- WORK INSTRUCTION -
What you return must be every line from the beginning of the data through the line holding "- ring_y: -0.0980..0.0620", unchanged.

- DATASET EXCERPT -
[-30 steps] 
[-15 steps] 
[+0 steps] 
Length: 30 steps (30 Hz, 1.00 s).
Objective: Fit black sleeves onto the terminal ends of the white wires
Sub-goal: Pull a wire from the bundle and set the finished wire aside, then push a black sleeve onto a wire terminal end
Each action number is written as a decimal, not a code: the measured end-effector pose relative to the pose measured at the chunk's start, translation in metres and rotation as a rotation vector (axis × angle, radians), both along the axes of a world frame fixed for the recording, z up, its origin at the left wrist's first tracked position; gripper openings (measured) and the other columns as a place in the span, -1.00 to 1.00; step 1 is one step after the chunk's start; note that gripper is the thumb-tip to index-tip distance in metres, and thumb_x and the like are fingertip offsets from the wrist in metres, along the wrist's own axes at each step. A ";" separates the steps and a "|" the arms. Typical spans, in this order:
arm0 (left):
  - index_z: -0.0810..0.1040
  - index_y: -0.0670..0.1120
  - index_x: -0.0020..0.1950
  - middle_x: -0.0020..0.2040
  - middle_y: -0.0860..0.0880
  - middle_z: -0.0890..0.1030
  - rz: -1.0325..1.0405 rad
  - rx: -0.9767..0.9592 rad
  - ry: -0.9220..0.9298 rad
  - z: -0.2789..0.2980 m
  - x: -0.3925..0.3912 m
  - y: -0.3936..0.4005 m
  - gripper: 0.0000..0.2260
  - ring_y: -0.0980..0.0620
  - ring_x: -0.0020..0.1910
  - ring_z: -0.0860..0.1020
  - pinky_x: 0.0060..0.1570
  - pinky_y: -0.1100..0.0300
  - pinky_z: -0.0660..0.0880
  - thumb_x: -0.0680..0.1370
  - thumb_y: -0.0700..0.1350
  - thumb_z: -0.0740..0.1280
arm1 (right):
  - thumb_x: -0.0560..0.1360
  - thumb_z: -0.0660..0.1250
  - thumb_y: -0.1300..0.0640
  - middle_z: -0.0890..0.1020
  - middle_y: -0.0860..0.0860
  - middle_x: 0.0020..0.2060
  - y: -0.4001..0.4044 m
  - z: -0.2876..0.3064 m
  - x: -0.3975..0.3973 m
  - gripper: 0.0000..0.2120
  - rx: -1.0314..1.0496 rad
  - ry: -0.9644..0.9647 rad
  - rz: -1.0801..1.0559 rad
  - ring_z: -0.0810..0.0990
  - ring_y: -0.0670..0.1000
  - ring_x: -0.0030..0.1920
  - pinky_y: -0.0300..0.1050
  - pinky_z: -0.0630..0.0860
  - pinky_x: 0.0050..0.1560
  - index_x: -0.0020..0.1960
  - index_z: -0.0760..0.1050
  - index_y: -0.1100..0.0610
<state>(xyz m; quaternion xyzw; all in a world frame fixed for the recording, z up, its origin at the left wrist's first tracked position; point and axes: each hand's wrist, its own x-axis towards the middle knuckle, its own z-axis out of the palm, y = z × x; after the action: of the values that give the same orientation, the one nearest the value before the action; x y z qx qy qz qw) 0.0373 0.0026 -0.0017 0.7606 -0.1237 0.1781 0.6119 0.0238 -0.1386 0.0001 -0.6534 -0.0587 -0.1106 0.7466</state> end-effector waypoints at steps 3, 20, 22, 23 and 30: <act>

- EXPECTED OUTPUT -
[-30 steps] 
[-15 steps] 
[+0 steps] 
Length: 30 steps (30 Hz, 1.00 s).
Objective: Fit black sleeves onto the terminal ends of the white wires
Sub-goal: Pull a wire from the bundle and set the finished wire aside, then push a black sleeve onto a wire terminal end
Each action number is written as a decimal, not a code: the measured end-effector pose relative to the pose measured at the chunk's start, translation in metres and rotation as a rotation vector (axis × angle, radians), both along the axes of a world frame fixed for the recording, z up, its origin at the left wrist's first tracked position; gripper openings (measured) and the other columns as a place in the span, -1.00 to 1.00; step 1 is one step after the chunk's start; note that gripper is the thumb-tip to index-tip distance in metres, and thumb_x and the like are fingertip offsets from the wrist in metres, along the wrist's own axes at each step. A ";" separates the steps and a "|" the arms. Typical spans, in this order:
arm0 (left):
  - index_z: -0.0810..0.1040
  - index_y: -0.0670..0.1120
  - index_x: -0.0020..0.1950
  - middle_x: -0.0020..0.2040
  - middle_y: -0.0860..0.0880
  - middle_z: -0.0890..0.1030
  - rz: -1.0325..1.0405 rad
  - rx: -0.9767..0.9592 rad
  - ry: -0.9220..0.9298 rad
  - z: -0.2789..0.2980 m
  - x: -0.3925..0.3912 m
  - y: -0.3936..0.4005 m
  - gripper: 0.0000..0.2260
  - ring_y: -0.0980..0.0620

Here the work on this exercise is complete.